I do not use a generator, I use the basic line of code model.fit(Xtrain, Ytrain, nb_epoch, batch_size, verbose=2,callbacks,validation_data=(Xtest, Ytest)) with callbacks = [EarlyStopping(monitor='val_loss', patience=10, verbose=2), history]

1
the bottle neck was probably to feed the batch data to the computing unit... IO can be a bottelneck in neural networks so a bigger batch size means you feed more data , computing takes enough time to feed next batch so it becomes optimal. - Nassim Ben
Could you provide us information about the device you are using for your computations? Also the size of data might me useful (number of features, etc.) - Marcin Możejko
Could you also provide information about the way you feed this data? In memory or reading it with a generator? - Nassim Ben
thanks guys for your answers ! I edited my question with the information you aksed. I am going to research in the direction you gave me. - BenDes

1 Answers

1
votes

You seemingly have misunderstood parts of how SGD (Stochastic Gradient Descent) works. I explained parts of this answer in another post here on Stackoverflow, that might help you understand this better, but I'll take the time to explain it another time here.

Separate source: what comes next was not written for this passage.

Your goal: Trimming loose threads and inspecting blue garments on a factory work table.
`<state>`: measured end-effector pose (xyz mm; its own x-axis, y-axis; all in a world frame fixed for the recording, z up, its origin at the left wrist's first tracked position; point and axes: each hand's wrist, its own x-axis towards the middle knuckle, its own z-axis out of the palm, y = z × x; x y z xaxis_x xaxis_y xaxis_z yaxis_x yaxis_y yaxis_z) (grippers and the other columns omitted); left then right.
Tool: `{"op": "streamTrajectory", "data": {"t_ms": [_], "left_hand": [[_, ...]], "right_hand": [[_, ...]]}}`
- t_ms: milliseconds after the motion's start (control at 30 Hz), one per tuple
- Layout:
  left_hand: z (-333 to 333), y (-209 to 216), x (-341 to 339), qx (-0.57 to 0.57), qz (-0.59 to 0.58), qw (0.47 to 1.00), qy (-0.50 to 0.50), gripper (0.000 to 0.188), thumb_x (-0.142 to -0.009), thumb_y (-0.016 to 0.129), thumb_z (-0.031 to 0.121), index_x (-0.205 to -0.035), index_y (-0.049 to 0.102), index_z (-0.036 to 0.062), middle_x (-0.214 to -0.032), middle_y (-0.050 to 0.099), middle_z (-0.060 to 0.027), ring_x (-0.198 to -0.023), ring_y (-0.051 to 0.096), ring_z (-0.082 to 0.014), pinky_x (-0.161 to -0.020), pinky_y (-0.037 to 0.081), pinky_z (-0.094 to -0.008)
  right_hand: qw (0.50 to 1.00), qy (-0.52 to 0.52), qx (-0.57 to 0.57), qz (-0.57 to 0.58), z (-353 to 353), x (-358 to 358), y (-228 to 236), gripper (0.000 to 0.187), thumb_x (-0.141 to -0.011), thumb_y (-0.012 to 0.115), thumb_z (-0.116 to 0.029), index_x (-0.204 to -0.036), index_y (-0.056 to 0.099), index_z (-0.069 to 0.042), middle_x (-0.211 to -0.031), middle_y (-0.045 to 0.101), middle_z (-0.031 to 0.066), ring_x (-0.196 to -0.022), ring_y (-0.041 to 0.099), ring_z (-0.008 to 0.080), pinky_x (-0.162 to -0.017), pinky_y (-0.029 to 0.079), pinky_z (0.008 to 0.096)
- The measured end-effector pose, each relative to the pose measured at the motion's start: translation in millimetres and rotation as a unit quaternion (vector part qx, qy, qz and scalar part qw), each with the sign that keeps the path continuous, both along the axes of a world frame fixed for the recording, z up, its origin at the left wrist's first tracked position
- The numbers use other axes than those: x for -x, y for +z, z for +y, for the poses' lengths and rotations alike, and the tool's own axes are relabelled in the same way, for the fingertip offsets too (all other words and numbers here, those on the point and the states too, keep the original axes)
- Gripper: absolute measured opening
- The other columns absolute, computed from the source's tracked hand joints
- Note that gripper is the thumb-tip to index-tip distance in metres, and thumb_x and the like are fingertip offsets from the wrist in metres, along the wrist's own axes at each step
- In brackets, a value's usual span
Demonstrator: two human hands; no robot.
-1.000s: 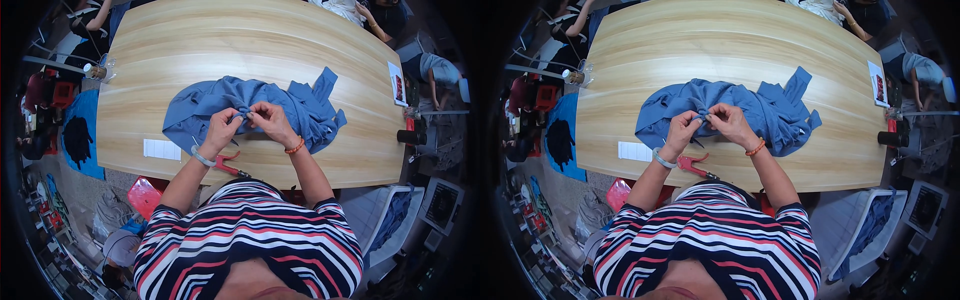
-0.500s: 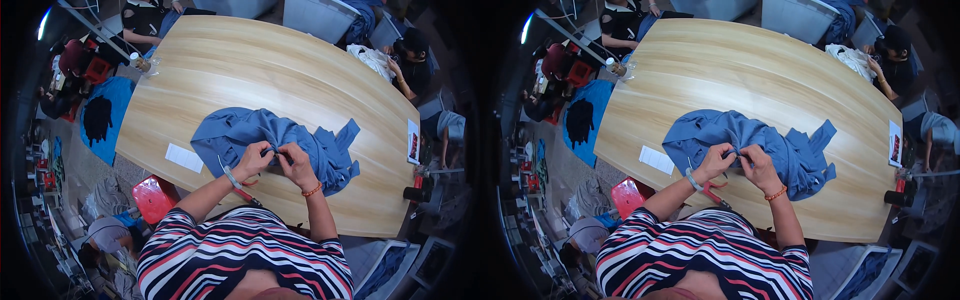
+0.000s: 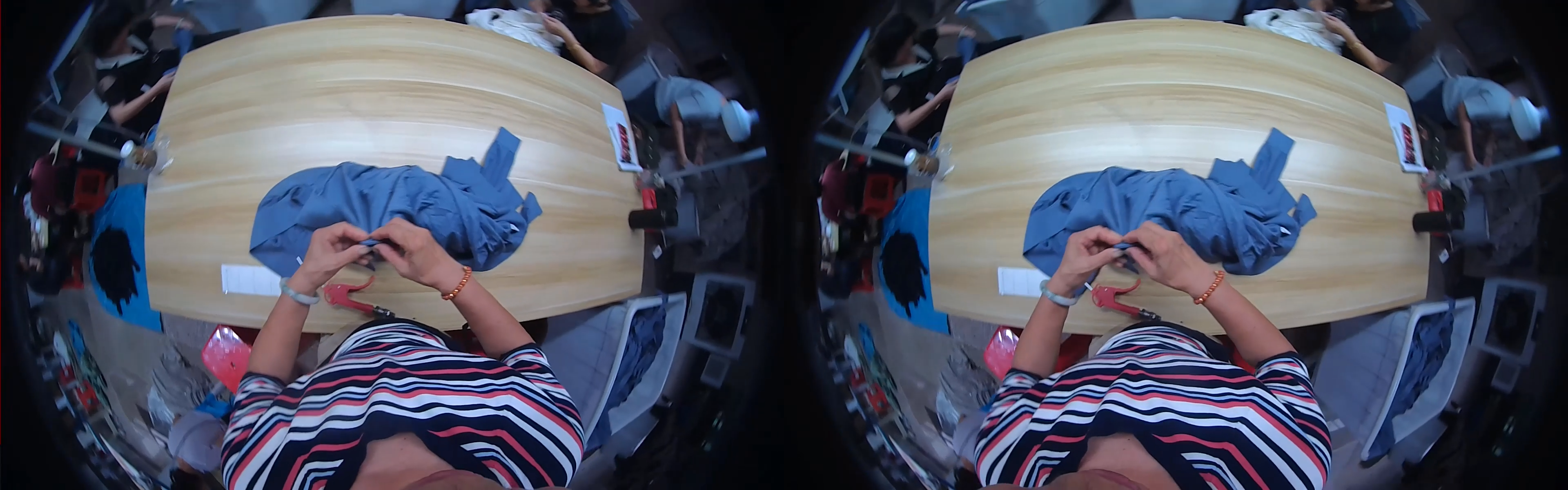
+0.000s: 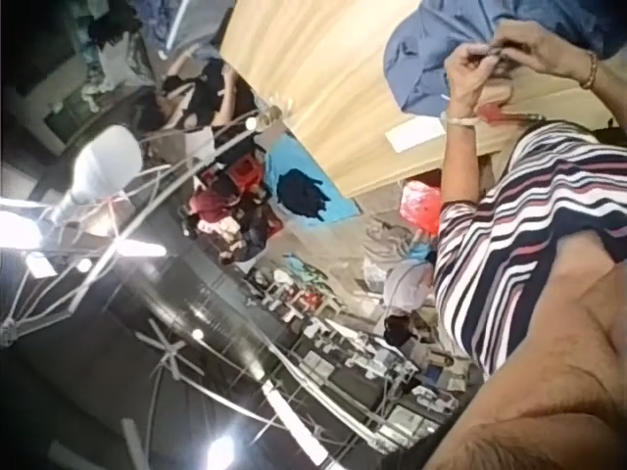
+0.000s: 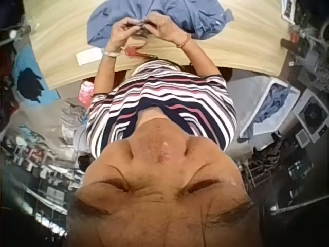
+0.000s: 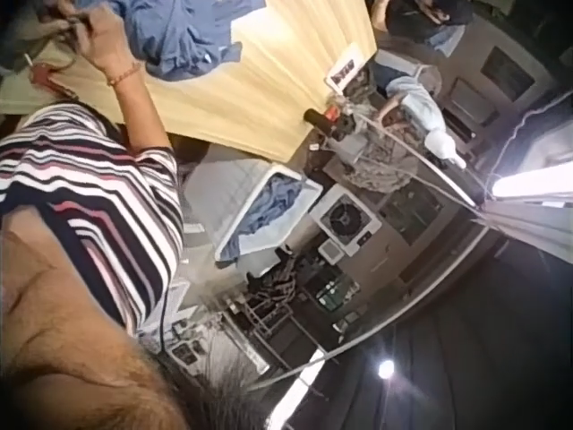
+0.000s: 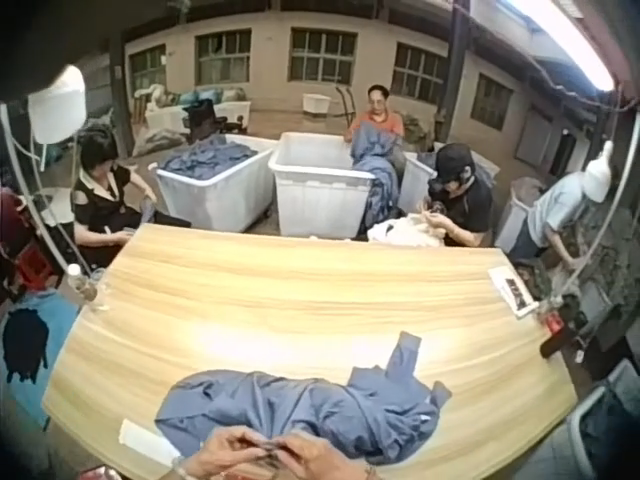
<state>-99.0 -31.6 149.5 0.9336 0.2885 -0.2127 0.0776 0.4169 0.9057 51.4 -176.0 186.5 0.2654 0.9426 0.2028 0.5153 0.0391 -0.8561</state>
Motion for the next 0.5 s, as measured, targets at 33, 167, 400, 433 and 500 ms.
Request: {"op": "streamTrajectory", "data": {"t_ms": [33,167,400,433,500], "left_hand": [[0,0,0,0.002,0.0,1.0,0.004,0.015,-0.084,0.062,-0.002,-0.098,0.06,-0.0049,-0.093,0.064,-0.0102,-0.077,0.063,-0.0139,-0.07,0.053,-0.0241],[-2,2,-2,-0.045,0.014,0.999,0.023,0.011,-0.083,0.061,-0.004,-0.094,0.06,-0.0046,-0.085,0.064,-0.0088,-0.073,0.063,-0.0132,-0.065,0.053,-0.0229],[-6,4,-12,-0.096,0.009,0.995,0.037,0.008,-0.083,0.062,-0.002,-0.092,0.061,-0.0012,-0.082,0.062,-0.0039,-0.07,0.059,-0.0074,-0.062,0.05,-0.0191],[-8,5,-12,-0.124,0.018,0.991,0.057,0.007,-0.084,0.062,-0.001,-0.091,0.061,-0.0006,-0.082,0.062,-0.003,-0.07,0.058,-0.0062,-0.062,0.049,-0.0184],[-11,2,-14,-0.143,0.021,0.987,0.064,0.006,-0.083,0.063,-0.001,-0.089,0.061,-0.0003,-0.082,0.061,-0.0015,-0.071,0.057,-0.0051,-0.063,0.047,-0.0178]], "right_hand": [[1.0,0.007,-0.003,0.017,0,-1,0,0.015,-0.079,0.062,-0.004,-0.093,0.059,-0.001,-0.083,0.056,0.0141,-0.075,0.059,0.0312,-0.064,0.048,0.0374],[1.0,0.016,0.012,-0.012,-3,-2,-5,0.012,-0.082,0.06,-0.01,-0.091,0.06,-0.002,-0.082,0.055,0.0144,-0.078,0.058,0.0326,-0.068,0.048,0.0384],[0.998,-0.044,0.026,-0.028,-6,3,-9,0.011,-0.082,0.059,-0.011,-0.088,0.058,-0.001,-0.082,0.056,0.0159,-0.078,0.058,0.0347,-0.069,0.047,0.0408],[0.997,-0.068,0.031,-0.029,-5,5,-10,0.011,-0.083,0.059,-0.011,-0.088,0.058,-0.001,-0.083,0.056,0.0165,-0.077,0.058,0.0353,-0.068,0.048,0.0415],[0.995,-0.092,0.031,-0.03,-5,8,-17,0.011,-0.083,0.059,-0.011,-0.088,0.057,-0.001,-0.083,0.056,0.017,-0.077,0.058,0.0359,-0.068,0.048,0.0421]]}}
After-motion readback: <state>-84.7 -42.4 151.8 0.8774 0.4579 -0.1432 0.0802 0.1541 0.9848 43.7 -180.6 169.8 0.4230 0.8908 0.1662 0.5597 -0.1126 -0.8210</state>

The basic idea of Gradient Descent is to calculate the forward pass (and store the activations) of all trainig samples, and then afterwards update your weights once. Now, since you might not have enough memory to store all the activations (which you need for the calculation of your backpropagation gradient), and for other reasons (mainly convergence), you often cannot do classical gradient descent.

Stochastic Gradient Descent makes the assumption that, by sampling in a random order, you can reach convergence by looking at only one training sample at a time, and then updating directly after. This is called an iteration, whereas we call the pass through all training samples an epoch.
Mini batches now only change SGD by - instead of using one single sample - taking a "handful" of values, determined by the batch size.

Now, the updating of the weights is a quite costly process, and it should be clear at this point that updating the weights a great number of times (with SGD) is more costly than computing the gradient and updating only a few times (with a large batch size).